Exercise aim: Copy out each line below that has the word "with" in it.

BEGIN Data to process

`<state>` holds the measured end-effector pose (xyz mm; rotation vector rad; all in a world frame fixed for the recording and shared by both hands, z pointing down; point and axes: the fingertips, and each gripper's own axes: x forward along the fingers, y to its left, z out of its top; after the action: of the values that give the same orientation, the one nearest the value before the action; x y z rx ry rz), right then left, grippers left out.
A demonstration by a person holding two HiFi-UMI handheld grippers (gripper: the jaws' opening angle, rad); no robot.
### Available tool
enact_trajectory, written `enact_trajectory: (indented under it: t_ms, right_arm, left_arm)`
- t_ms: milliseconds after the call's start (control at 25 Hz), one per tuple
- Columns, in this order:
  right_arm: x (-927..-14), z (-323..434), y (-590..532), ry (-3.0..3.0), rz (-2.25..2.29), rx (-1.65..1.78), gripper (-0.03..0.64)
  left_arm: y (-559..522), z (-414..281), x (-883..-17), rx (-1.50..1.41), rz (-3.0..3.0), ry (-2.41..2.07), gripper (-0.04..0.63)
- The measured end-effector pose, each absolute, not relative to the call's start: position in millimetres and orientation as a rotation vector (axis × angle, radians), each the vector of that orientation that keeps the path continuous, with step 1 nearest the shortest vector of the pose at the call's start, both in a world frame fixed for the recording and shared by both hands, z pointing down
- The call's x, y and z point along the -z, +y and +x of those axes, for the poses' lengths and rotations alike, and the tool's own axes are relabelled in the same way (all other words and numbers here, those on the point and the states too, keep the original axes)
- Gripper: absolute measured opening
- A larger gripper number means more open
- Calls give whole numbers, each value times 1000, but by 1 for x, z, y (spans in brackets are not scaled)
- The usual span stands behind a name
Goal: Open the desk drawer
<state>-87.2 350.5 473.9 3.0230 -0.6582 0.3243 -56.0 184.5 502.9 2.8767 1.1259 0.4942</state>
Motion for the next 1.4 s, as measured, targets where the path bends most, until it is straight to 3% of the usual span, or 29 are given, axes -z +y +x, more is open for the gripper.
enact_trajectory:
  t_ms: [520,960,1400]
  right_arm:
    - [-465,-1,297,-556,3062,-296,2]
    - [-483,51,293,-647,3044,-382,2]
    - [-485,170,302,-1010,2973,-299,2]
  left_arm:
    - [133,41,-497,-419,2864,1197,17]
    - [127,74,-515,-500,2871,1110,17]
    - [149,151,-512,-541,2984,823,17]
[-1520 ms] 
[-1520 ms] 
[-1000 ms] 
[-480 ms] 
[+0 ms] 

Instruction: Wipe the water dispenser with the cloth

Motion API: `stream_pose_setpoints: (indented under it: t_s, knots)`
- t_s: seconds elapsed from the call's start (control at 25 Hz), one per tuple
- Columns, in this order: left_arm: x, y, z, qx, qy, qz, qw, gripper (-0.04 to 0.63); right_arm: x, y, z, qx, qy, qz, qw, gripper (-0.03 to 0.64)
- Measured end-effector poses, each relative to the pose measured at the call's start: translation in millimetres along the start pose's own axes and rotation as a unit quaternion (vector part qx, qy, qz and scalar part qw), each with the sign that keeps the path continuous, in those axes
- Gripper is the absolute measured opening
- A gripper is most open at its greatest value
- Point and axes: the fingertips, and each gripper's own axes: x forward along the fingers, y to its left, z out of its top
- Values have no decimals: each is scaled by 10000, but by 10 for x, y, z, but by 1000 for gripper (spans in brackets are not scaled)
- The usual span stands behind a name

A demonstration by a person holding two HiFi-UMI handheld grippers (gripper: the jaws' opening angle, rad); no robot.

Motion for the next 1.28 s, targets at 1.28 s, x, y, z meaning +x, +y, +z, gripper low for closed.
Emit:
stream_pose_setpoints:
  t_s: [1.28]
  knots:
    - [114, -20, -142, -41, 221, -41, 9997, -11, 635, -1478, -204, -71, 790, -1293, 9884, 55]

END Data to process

Response area:
- The measured end-effector pose, each absolute, not relative to the call's start: position in millimetres and orientation as a rotation vector (axis × angle, radians), each the vector of that orientation that keeps the path continuous, with step 1 nearest the shortest vector of the pose at the call's start, both in a world frame fixed for the recording and shared by both hands, z pointing down
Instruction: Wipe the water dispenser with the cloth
- Measured end-effector poses, each relative to the pose measured at the call's start: translation in millimetres along the start pose's own axes and rotation as a unit quaternion (vector part qx, qy, qz and scalar part qw), each with the sign that keeps the path continuous, in those axes

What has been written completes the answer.